** Opening Data provided block **

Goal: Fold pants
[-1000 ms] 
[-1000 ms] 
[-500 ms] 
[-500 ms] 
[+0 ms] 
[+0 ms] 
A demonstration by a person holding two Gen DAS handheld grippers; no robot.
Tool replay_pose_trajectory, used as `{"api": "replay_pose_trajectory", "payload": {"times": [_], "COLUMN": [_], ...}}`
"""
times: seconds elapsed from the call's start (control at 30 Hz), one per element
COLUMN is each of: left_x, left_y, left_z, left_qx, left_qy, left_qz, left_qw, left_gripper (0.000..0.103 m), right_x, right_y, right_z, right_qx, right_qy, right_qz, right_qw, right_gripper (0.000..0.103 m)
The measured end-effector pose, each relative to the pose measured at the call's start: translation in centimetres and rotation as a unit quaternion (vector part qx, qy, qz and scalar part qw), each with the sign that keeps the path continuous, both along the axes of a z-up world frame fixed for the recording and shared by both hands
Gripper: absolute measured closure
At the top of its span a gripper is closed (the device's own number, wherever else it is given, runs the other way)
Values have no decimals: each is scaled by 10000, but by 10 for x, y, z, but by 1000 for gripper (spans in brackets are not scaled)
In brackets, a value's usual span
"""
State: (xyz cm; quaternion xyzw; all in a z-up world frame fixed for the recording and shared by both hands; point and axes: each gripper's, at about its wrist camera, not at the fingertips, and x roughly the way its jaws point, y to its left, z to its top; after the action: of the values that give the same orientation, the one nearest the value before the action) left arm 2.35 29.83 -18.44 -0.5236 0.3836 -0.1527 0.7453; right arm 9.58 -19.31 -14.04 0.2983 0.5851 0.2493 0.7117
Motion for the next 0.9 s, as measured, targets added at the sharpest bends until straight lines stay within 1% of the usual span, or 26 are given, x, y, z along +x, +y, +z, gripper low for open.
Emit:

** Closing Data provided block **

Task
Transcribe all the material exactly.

Response area
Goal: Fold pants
[-1000 ms] 
[-1000 ms] 
[-500 ms] 
[-500 ms] 
[+0 ms] 
[+0 ms] 
A demonstration by a person holding two Gen DAS handheld grippers; no robot.
Tool replay_pose_trajectory, used as `{"api": "replay_pose_trajectory", "payload": {"times": [_], "COLUMN": [_], ...}}`
"""
times: seconds elapsed from the call's start (control at 30 Hz), one per element
COLUMN is each of: left_x, left_y, left_z, left_qx, left_qy, left_qz, left_qw, left_gripper (0.000..0.103 m), right_x, right_y, right_z, right_qx, right_qy, right_qz, right_qw, right_gripper (0.000..0.103 m)
The measured end-effector pose, each relative to the pose measured at the call's start: translation in centimetres and rotation as a unit quaternion (vector part qx, qy, qz and scalar part qw), each with the sign that keeps the path continuous, both along the axes of a z-up world frame fixed for the recording and shared by both hands
Gripper: absolute measured closure
At the top of its span a gripper is closed (the device's own number, wherever else it is given, runs the other way)
Values have no decimals: each is scaled by 10000, but by 10 for x, y, z, but by 1000 for gripper (spans in brackets are not scaled)
In brackets, a value's usual span
"""
State: (xyz cm; quaternion xyzw; all in a z-up world frame fixed for the recording and shared by both hands; point and axes: each gripper's, at about its wrist camera, not at the fingertips, and x roughly the way its jaws point, y to its left, z to its top; after the action: of the values that give the same orientation, the one nearest the value before the action) left arm 2.35 29.83 -18.44 -0.5236 0.3836 -0.1527 0.7453; right arm 9.58 -19.31 -14.04 0.2983 0.5851 0.2493 0.7117
Motion for the next 0.9 s, as measured, targets added at the sharpest bends until straight lines stay within 1% of the usual span, or 26 are given, x, y, z along +x, +y, +z, gripper low for open.
Emit:

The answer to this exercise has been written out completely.